Search code examples
matlablarge-data

Assign labels based on given examples for a large dataset effectively


I have matrix X (100000 X 10) and vector Y (100000 X 1). X rows are categorical and assume values 1 to 5, and labels are categorical too (11 to 20);

The rows of X are repetitive and there are only ~25% of unique rows, I want Y to have statistical mode of all the labels for a particular unique row.

And then there comes another dataset P (90000 X 10), I want to predict labels Q based on the previous exercise.

What I tried is finding unique rows of X using unique in MATLAB, and then assign statistical mode of each of these labels for the unique rows. For P, I can use ismember and carry out the same.

The issue is in the size of the dataset and it takes an 1.5-2 hours to complete the process. Is there a vectorize version possible in MATLAB?

Here is my code:

[X_unique,~,ic] = unique(X,'rows','stable');
labels=zeros(length(X_unique),1);
for i=1:length(X_unique)
    labels(i)=mode(Y(ic==i));
end

Q=zeros(length(P),1);
for j=1:length(X_unique)
    Q(all(repmat(X_unique(j,:),length(P),1)==P,2))=label(j);
end

Solution

  • You will be able to accelerate your first loop a great deal if you replace it entirely with:

    labels = accumarray(ic, Y, [], @(y) mode(y));
    

    The second loop can be accelerated by using all(bsxfun(@eq, X_unique(i,:), P), 2) inside Q(...). This is a good vectorized approach assuming your arrays are not extremely large w.r.t. the available memory on your machine. In addition, to save more time, you could use the unique trick you did with X on P, run all the comparisons on a much smaller array:

    [P_unique, ~, IC_P] = unique(P, 'rows', 'stable');
    

    EDIT: to compute Q_unique in the following way: and then convert it back to the full array using:

    Q_unique = zeros(length(P_unique),1);
    for i = 1:length(X_unique)
        Q_unique(all(bsxfun(@eq, X_unique(i,:), P_unique), 2)) = labels(i)
    end
    

    and convert back to Q_full to match the original P input:

    Q_full = Q_unique(IC_P);
    

    END EDIT

    Finally, if memory is an issue, in addition to everything above, you might want you use a semi-vectorized approach inside your second loop:

    for i = 1:length(X_unique)
        idx = true(length(P), 1);
        for j = 1:size(X_unique,2)
            idx = idx & (X_unique(i,j) == P(:,j));
        end
        Q(idx) = labels(i);
    %    Q(all(bsxfun(@eq, X_unique(i,:), P), 2)) = labels(i);
    end
    

    This would take about x3 longer compared with bsxfun but if memory is limited then you gotta pay with speed.

    ANOTHER EDIT

    Depending on your version of Matlab, you could also use containers.Map to your advantage by mapping textual representations of the numeric sequences to the calculated labels. See example below.

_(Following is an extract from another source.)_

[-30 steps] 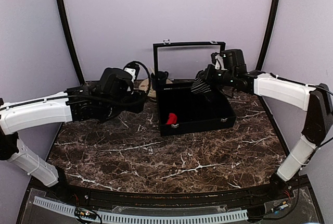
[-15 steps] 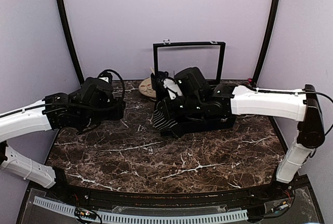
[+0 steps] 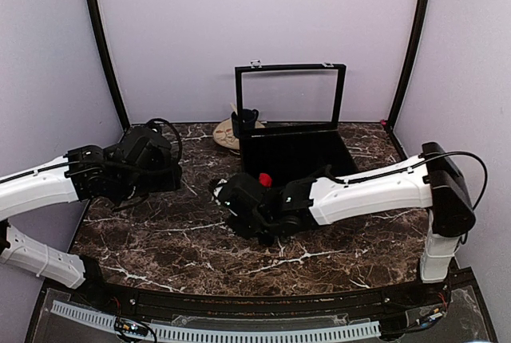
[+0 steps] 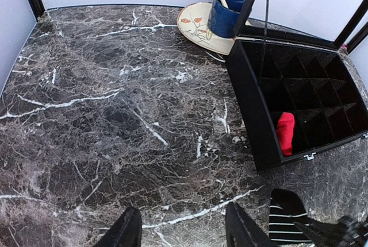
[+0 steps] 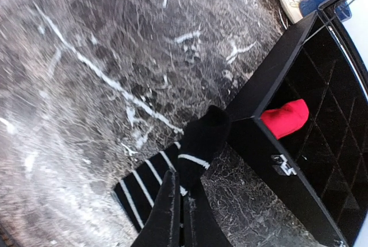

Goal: Roll the socks
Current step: Put down the sock at the center of the board.

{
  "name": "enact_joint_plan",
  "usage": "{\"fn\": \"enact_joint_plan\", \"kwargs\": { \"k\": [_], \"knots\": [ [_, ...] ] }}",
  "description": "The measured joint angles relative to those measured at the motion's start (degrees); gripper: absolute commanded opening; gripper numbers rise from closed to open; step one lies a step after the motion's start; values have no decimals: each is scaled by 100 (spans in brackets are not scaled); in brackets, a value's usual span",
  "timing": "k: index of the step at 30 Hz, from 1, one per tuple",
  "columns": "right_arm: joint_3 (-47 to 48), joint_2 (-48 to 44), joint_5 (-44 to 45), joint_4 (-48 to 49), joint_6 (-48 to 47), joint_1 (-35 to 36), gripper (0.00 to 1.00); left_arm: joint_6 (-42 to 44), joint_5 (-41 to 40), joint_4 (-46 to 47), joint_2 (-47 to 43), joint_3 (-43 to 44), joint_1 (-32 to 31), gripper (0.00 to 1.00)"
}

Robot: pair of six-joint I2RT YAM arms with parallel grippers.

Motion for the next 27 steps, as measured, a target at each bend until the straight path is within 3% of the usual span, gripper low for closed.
{"fn": "enact_joint_plan", "kwargs": {
  "k": [14,27],
  "knots": [
    [1154,1947,1998,2,-820,723,7,-732,144,-551,-542,-369,197,52],
    [2159,2645,2039,109,-1228,1012,21,-1001,142,-951,-802,-369,229,52]
  ]
}}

    % find unique members of X to work with a smaller array
    [X_unique, ~, IC_X] = unique(X, 'rows', 'stable');
    % compute labels
    labels = accumarray(IC_X, Y, [], @(y) mode(y)); 
    % convert X to cellstr -- textual representation of the number sequence
    X_cellstr = cellstr(char(X_unique+48)); % 48 is ASCII for 0
    % map each X to its label
    X_map = containers.Map(X_cellstr, labels);
    % find unique members of P to work with a smaller array
    [P_unique, ~, IC_P] = unique(P, 'rows', 'stable');
    % convert P to cellstr -- textual representation of the number sequence
    P_cellstr = cellstr(char(P_unique+48)); % 48 is ASCII for 0
    % --- EDIT --- avoiding error on missing keys in X_map --------------------
    % find which P's exist in map
    isInMapP = X_map.isKey(P_cellstr);
    % pre-allocate Q_unique to the size of P_unique (can be any value you want)
    Q_unique = nan(size(P_cellstr)); % NaN is safe to use since not a label
    % find the labels for each P_unique that exists in X_map
    Q_unique(isInMapP) = cell2mat(X_map.values(P_cellstr(isInMapP)));
    % --- END EDIT ------------------------------------------------------------
    % convert back to full Q array to match original P
    Q_full = Q_unique(IC_P);
    

    This takes about 15 seconds to run on my laptop. Most of which is consumed by computation of mode.